- Instructions to follow
Among the records that follow, find the line with "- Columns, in" and the line with "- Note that". Set down those lines and all lines between them exactly, without adding anything.
(Source information begins)
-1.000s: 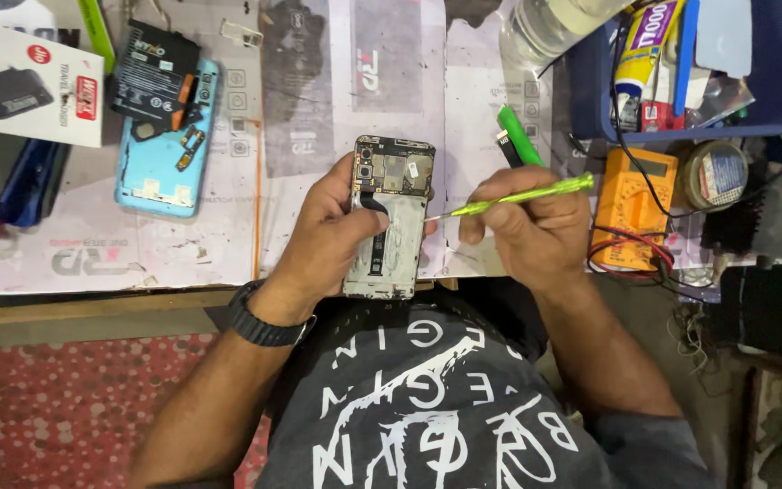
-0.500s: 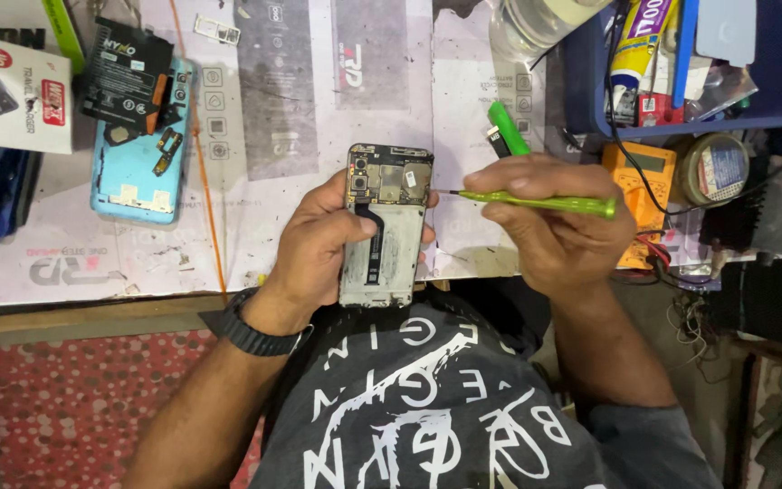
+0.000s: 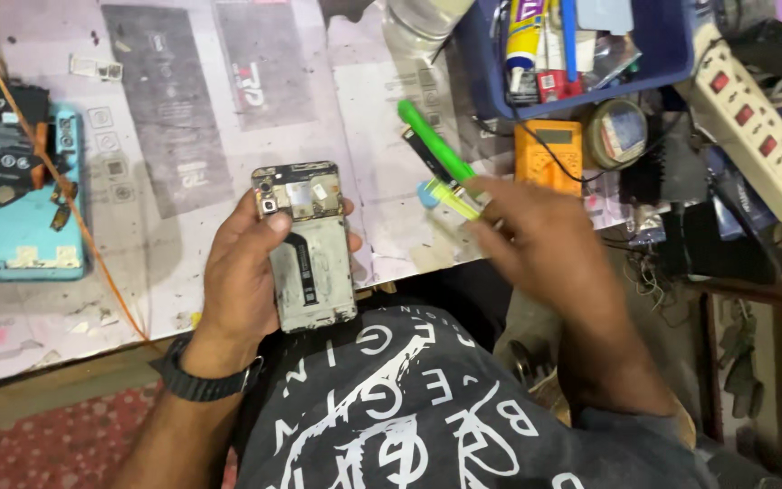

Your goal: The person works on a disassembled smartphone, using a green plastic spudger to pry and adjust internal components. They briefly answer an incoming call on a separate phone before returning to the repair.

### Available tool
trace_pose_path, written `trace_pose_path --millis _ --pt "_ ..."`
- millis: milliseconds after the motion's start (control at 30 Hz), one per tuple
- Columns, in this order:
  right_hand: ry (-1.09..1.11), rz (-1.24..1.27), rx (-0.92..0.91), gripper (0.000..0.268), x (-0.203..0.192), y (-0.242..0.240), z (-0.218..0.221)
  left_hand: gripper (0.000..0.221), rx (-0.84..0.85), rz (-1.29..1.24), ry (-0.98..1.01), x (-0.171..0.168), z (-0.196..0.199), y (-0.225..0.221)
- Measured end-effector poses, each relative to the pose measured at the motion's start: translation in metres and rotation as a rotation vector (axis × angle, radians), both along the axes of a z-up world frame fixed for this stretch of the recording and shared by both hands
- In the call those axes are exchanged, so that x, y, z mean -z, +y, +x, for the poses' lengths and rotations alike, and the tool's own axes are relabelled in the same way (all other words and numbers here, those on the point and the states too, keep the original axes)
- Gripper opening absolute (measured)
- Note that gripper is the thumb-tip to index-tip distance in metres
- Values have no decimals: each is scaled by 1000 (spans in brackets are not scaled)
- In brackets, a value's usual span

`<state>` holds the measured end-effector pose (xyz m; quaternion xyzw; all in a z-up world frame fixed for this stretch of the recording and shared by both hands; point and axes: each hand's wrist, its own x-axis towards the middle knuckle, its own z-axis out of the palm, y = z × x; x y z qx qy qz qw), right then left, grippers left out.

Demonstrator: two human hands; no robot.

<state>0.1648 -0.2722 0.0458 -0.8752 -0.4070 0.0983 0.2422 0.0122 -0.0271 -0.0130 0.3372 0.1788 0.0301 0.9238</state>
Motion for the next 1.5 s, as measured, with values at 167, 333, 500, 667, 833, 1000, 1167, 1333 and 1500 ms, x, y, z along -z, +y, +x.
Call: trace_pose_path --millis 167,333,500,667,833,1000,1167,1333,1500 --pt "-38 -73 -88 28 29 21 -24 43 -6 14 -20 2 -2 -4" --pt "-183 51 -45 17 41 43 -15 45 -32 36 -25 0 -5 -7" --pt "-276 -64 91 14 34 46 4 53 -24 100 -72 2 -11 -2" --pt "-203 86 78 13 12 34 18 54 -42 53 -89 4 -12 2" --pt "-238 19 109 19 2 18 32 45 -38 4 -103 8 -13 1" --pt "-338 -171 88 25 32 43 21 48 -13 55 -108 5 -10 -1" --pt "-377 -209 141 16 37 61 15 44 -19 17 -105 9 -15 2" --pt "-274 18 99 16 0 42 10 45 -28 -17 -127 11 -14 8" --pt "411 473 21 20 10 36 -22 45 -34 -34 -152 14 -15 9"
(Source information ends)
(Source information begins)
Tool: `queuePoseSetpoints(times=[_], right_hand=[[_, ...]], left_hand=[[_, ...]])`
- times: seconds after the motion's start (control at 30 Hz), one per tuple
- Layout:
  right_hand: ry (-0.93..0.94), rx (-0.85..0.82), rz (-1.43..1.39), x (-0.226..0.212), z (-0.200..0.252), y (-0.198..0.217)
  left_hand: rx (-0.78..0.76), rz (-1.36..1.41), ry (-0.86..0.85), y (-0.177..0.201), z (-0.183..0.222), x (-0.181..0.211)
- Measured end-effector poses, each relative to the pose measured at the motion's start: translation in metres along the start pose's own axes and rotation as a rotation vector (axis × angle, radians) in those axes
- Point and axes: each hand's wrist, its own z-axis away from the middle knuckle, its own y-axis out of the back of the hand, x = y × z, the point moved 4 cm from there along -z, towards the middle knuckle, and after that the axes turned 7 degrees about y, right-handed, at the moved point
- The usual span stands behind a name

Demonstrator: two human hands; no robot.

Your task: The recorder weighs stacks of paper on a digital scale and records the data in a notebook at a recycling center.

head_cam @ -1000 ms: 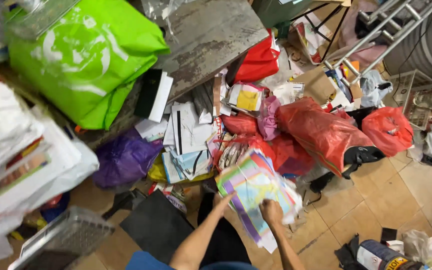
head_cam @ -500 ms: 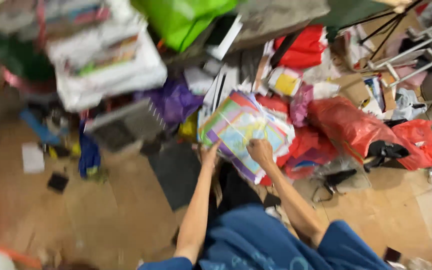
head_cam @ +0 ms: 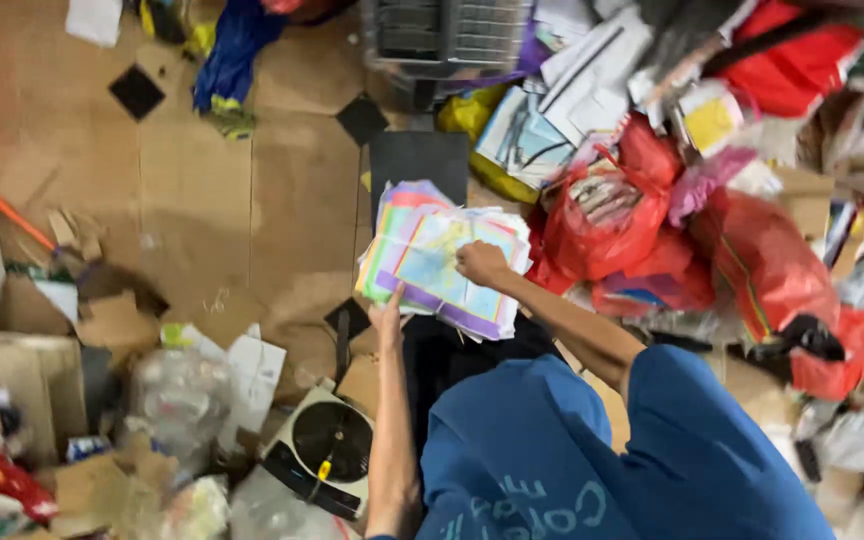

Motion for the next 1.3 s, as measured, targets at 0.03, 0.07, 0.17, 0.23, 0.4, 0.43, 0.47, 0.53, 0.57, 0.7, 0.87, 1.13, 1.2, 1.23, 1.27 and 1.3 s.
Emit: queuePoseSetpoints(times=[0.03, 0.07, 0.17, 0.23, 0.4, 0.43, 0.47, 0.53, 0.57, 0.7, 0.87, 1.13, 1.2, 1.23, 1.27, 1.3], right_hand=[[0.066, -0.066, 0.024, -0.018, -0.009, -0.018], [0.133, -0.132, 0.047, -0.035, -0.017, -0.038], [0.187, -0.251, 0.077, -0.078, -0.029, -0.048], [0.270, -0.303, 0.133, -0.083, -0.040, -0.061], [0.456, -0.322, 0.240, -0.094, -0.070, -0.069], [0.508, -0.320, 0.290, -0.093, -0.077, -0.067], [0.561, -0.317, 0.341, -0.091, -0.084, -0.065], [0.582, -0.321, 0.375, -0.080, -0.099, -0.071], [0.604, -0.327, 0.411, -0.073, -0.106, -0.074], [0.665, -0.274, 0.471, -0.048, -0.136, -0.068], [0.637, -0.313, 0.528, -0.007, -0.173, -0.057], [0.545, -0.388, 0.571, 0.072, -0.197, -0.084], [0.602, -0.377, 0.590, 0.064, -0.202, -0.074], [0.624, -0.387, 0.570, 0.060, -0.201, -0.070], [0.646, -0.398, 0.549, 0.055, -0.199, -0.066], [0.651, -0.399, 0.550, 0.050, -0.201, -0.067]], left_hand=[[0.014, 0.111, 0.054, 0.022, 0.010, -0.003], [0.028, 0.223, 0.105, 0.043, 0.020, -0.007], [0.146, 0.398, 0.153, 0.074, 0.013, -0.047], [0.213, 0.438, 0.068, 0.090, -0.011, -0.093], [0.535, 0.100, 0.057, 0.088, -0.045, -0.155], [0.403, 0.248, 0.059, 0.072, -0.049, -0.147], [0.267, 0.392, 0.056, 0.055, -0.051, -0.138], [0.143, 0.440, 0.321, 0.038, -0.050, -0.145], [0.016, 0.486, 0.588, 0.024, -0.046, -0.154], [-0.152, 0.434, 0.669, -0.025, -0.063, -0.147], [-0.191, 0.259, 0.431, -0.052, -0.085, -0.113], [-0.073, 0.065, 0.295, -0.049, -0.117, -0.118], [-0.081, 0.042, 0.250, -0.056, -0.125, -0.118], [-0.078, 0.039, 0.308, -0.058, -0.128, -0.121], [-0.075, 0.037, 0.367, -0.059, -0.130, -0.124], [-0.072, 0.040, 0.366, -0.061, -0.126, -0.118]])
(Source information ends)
- Result
- Columns, in this order:
  right_hand: ry (-1.09..1.11), rz (-1.24..1.27), rx (-0.92..0.91), gripper (0.000..0.268), x (-0.203..0.192), y (-0.242..0.240), z (-0.218..0.221)
  left_hand: gripper (0.000..0.221), rx (-0.84..0.85), rz (-1.29..1.24), ry (-0.98..1.01), x (-0.171..0.168), z (-0.196..0.199), y (-0.225..0.221)
- Measured end-effector poses, each relative to the pose measured at the motion's start: translation in metres and rotation as a rotation vector (axis × angle, radians), both along the axes of a z-up world frame fixed for this stretch of the recording and shared by both hands
- In the call those axes are exchanged, so that x, y, z mean -z, +y, +x, for the poses' lengths and rotations alike, and the tool's own axes are relabelled in the same way (all other words and numbers here, those on the point and the states too, keep the original axes)
- Gripper opening absolute (measured)
- Note that gripper is the thumb-tip to index-tip distance in metres

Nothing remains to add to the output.